NPR

'New York Times' Reporters Explain How They United Women, Helping Trigger #MeToo

Jodi Kantor and Megan Twohey talk of the challenges of getting women who alleged they were sexually assaulted by Harvey Weinstein to go public — and of the secret settlements detailed in She Said.

Nobody wanted to go first.

That was one of the essential problems for Jodi Kantor and Megan Twohey — The New York Times investigative journalists who helped ignite the #MeToo movement with their 2017 story about film mogul Harvey Weinstein — as they detailed in an interview with NPR airing Monday.
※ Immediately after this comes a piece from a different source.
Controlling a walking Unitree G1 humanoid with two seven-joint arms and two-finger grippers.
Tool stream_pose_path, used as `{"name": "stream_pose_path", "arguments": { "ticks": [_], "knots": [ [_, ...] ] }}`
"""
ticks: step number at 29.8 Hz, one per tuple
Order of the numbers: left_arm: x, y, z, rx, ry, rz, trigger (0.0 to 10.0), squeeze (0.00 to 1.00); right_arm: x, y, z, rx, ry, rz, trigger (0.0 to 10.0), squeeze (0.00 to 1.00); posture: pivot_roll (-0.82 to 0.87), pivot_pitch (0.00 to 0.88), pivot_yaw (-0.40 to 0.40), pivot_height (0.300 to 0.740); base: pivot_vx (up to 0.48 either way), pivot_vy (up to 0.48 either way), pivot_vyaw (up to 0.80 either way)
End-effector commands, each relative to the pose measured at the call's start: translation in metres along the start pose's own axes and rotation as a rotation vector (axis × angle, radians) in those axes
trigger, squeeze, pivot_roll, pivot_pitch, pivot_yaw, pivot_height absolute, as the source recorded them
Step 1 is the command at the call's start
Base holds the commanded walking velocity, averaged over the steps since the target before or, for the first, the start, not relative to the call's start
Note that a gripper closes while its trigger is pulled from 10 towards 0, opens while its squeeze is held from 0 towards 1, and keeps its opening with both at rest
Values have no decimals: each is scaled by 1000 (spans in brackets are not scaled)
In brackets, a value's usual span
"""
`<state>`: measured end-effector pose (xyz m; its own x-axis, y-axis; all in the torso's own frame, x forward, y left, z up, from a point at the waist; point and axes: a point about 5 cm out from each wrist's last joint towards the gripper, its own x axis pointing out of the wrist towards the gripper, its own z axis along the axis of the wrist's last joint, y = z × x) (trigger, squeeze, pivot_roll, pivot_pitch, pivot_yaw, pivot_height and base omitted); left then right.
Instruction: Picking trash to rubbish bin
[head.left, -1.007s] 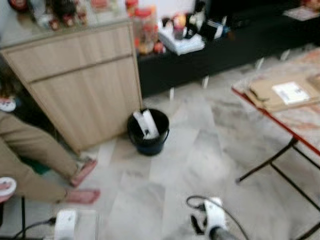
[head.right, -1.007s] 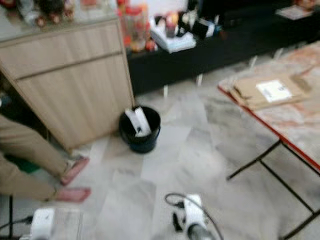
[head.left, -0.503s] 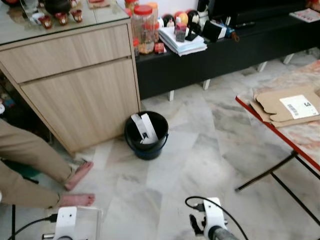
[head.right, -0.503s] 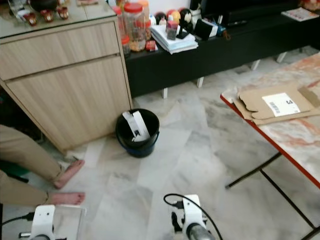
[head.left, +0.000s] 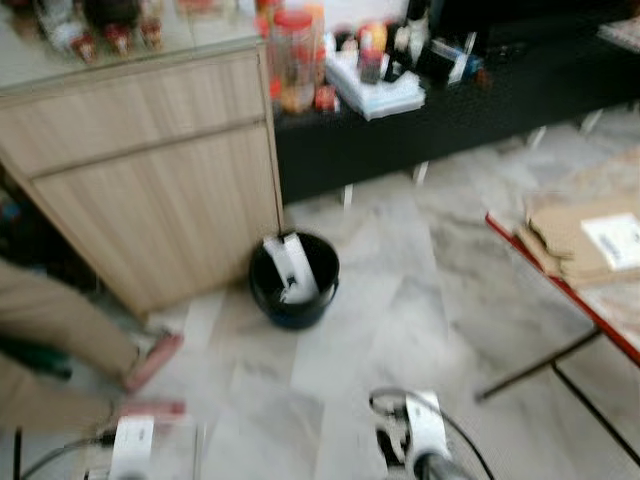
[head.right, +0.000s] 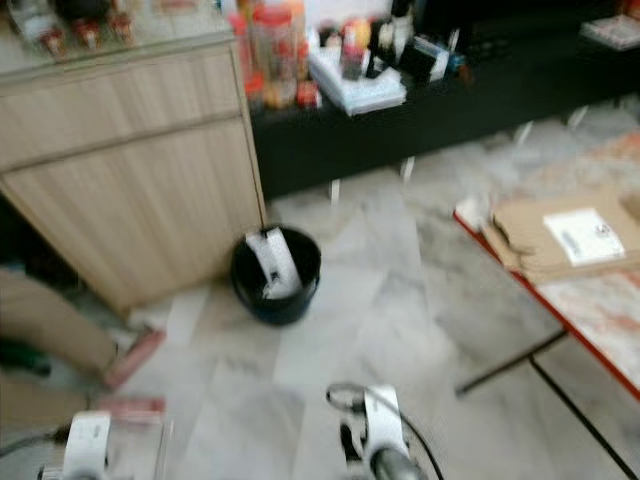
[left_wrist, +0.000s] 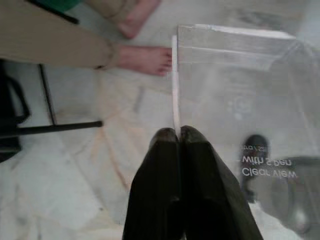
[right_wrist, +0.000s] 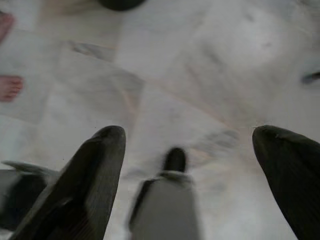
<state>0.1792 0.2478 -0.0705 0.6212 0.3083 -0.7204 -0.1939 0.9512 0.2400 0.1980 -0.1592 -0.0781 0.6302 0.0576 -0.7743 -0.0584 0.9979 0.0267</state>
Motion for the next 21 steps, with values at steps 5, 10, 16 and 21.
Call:
{"name": "stream_pose_path", "arguments": {
  "ticks": [5, 10, 16, 21],
  "knots": [
    [-2, 9, -8, 13, 29, 23, 10000, 0, 0, 8, -3, 5, 17, 14, 10000, 0, 157, 162, 4, 740, 322, 0, 305],
    [-2, 8, -9, 14, 30, 21, 10000, 0, 0, 8, -4, -5, 24, 17, 10000, 0, 156, 163, 2, 740, 321, 0, 0],
    [-2, 8, -9, 14, 31, 20, 10000, 0, 0, 7, -5, 4, 23, 14, 10000, 0, 157, 165, 1, 740, 323, 0, 0],
    [-2, 8, -10, 13, 32, 20, 10000, 0, 0, 8, -5, -22, 33, 22, 10000, 0, 156, 164, 0, 740, 325, 0, 0]
  ]
}}
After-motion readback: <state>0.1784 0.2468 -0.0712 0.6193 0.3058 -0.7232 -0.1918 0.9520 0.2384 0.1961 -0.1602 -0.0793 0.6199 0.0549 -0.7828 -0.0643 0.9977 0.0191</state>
Despite years of whispers circulating Hollywood, when Kantor and Twohey first started investigating claims of gross sexual misconduct against Weinstein, which Weinstein has denied, none of his alleged victims wanted to be the first to speak up — some out of fear, others out of legal obligation.

But eventually, the pair found the words that could break the ice.

"We can't change what's happened to you," Twohey said she would say when she knocked on alleged victims' doors, "but if you work with us and we work to tell the truth, we may be able to prevent other people from getting hurt."

This sentiment — revealing the truth for a greater good — is at the heart of Kantor and Twohey's new book, She Said: Breaking the Sexual Harassment Story that Helped Ignite a Movement.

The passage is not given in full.